• **Required action**: Find every line in the records that holds the string "frame". Copy each one.

• **Data supplied**:

>>

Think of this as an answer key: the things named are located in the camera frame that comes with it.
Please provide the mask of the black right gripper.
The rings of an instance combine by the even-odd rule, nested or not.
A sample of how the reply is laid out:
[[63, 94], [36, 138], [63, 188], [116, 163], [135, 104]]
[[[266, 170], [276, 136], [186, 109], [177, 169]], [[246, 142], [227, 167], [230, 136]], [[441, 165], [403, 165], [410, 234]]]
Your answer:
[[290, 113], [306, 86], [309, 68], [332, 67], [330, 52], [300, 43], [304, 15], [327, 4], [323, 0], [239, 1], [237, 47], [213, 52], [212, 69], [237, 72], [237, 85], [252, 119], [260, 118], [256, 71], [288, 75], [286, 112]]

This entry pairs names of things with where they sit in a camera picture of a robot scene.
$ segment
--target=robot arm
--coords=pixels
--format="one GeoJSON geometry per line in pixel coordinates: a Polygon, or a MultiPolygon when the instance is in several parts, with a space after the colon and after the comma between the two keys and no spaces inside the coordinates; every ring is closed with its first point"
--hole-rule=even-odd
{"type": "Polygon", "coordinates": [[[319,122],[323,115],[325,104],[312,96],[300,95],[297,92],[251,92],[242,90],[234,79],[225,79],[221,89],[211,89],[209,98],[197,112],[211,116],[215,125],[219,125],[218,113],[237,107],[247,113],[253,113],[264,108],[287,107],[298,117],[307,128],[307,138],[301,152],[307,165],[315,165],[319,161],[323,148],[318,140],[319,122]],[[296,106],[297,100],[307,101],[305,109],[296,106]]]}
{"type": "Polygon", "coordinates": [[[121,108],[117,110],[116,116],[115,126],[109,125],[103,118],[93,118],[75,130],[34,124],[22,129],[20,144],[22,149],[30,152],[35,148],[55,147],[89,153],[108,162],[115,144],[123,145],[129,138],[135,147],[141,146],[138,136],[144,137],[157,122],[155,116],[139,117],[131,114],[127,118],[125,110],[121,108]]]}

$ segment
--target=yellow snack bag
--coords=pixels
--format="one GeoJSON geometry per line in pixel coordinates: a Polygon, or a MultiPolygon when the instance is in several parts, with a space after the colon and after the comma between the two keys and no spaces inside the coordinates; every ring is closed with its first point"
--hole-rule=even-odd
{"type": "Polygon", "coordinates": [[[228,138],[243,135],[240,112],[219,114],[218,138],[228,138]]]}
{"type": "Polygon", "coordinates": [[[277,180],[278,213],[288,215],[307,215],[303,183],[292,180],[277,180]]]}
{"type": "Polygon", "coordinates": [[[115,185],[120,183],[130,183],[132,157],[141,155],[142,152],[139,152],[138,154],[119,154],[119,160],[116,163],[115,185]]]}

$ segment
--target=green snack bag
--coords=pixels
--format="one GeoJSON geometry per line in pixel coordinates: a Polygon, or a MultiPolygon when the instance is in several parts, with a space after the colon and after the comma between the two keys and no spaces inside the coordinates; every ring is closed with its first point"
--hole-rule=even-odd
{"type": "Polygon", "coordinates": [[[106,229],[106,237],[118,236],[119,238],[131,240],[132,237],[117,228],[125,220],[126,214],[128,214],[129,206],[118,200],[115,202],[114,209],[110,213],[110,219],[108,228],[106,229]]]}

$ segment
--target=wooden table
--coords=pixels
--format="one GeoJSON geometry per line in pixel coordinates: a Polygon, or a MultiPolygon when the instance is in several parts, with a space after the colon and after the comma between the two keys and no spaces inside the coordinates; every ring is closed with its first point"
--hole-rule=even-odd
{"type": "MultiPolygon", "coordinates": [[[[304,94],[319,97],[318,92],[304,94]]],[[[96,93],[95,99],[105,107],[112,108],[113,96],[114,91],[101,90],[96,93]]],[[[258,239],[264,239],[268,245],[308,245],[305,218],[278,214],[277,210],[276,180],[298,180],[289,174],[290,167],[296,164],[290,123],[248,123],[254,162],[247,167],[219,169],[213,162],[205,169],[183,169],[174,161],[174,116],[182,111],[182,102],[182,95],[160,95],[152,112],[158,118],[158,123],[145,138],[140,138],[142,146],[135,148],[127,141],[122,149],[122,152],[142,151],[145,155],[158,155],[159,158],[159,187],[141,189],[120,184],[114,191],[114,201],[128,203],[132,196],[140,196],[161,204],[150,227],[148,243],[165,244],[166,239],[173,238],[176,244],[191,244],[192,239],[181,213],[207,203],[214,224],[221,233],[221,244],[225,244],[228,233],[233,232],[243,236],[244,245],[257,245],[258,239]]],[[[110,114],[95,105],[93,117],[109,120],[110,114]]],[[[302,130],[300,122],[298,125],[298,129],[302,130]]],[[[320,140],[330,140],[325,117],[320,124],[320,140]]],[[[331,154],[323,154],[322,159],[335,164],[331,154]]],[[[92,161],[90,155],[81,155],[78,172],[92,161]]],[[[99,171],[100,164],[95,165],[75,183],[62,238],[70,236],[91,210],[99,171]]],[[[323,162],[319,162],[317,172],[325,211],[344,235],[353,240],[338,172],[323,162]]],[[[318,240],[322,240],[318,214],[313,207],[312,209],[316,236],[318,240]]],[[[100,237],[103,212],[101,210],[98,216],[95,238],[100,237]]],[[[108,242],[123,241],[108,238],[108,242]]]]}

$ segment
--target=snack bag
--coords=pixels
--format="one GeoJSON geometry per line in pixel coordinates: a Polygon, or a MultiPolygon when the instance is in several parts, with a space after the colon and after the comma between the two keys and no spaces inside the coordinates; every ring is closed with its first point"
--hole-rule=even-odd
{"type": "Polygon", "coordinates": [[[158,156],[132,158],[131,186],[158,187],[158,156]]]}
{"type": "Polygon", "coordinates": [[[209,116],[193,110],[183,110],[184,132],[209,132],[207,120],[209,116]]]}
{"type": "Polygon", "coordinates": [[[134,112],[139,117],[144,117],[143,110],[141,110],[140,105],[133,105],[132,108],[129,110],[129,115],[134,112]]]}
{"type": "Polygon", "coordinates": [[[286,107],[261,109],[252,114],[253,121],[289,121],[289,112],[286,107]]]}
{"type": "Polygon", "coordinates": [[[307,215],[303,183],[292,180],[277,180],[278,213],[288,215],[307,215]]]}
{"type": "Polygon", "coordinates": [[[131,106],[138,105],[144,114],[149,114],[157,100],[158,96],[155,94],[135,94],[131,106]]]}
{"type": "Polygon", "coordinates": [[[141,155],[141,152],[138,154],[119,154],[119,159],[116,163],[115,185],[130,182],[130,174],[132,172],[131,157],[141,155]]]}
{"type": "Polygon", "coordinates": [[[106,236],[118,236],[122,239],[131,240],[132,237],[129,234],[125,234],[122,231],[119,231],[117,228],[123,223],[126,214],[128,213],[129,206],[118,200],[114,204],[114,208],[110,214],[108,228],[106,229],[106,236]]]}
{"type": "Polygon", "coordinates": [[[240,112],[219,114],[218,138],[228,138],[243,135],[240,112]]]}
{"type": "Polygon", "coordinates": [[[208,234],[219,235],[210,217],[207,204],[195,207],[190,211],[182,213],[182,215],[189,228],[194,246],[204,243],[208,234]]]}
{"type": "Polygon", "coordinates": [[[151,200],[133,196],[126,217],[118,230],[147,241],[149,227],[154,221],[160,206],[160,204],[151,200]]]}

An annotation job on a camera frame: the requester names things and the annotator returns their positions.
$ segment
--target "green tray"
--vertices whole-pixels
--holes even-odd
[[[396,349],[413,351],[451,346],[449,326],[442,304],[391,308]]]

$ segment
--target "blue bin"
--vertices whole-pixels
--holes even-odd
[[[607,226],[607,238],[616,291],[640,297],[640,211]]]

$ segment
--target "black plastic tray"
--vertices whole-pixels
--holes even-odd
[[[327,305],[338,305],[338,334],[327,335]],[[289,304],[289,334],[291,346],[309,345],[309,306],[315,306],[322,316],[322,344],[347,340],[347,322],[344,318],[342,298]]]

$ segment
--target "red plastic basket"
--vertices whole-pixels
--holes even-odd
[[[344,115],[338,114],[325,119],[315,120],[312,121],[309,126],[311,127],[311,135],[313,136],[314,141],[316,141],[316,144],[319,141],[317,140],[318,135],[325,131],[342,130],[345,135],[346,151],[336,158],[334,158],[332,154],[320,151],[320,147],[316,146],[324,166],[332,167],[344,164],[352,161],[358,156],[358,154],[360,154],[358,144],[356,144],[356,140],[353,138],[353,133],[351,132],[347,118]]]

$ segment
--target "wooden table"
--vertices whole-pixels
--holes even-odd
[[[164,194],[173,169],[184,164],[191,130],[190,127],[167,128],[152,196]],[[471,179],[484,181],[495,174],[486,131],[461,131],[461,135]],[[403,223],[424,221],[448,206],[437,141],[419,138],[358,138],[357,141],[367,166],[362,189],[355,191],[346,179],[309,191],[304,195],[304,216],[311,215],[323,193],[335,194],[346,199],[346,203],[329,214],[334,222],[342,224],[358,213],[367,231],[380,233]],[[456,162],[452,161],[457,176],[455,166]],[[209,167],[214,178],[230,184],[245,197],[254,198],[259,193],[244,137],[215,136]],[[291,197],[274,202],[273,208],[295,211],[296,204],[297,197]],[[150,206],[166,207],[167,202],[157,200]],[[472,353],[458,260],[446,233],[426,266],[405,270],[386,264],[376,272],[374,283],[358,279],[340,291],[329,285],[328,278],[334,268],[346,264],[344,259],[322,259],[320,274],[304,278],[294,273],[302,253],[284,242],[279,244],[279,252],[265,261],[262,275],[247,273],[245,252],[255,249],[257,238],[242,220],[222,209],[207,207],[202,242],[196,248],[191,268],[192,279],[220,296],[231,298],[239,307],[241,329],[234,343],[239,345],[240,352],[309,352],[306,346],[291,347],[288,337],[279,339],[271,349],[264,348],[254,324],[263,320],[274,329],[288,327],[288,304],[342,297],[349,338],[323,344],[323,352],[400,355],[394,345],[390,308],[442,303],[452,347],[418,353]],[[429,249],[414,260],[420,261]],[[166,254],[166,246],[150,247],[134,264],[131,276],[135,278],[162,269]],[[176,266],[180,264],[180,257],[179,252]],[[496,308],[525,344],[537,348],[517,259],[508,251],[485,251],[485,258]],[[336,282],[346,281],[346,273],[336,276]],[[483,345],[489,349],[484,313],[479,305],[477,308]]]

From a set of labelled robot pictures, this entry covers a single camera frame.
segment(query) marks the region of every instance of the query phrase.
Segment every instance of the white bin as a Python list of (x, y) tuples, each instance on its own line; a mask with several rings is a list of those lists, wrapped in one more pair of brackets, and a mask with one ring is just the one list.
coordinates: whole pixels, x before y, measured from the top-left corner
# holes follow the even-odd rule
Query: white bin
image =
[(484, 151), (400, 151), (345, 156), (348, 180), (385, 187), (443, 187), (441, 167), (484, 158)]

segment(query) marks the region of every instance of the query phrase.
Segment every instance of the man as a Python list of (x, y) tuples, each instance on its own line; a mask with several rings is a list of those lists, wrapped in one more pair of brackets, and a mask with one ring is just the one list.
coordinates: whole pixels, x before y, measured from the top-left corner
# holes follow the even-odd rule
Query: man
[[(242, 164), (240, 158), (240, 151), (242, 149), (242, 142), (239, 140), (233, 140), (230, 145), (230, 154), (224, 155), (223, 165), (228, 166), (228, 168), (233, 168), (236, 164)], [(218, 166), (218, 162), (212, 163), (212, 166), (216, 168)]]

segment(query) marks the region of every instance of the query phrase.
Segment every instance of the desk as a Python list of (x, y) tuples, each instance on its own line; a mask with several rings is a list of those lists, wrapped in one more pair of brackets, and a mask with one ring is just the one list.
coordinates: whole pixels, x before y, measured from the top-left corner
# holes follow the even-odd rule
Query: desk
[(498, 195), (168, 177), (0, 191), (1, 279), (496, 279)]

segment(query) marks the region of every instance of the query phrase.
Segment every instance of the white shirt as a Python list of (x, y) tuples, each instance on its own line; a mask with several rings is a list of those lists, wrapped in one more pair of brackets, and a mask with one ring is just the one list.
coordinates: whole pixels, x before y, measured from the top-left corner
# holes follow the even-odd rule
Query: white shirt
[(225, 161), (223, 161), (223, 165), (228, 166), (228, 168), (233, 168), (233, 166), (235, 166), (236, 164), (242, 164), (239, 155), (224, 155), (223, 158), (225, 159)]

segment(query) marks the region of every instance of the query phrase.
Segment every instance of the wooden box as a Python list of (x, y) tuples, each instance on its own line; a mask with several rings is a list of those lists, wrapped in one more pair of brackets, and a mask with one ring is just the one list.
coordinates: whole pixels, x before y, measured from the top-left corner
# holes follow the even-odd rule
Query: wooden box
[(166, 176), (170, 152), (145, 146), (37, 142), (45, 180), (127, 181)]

<<

• **Solved problem**:
Think of this as an answer key: the things named are located in the camera frame that comes with it.
An annotation job on a camera frame: the requester names things and the annotator returns their positions.
From a set of labelled robot pictures, this entry covers a single camera frame.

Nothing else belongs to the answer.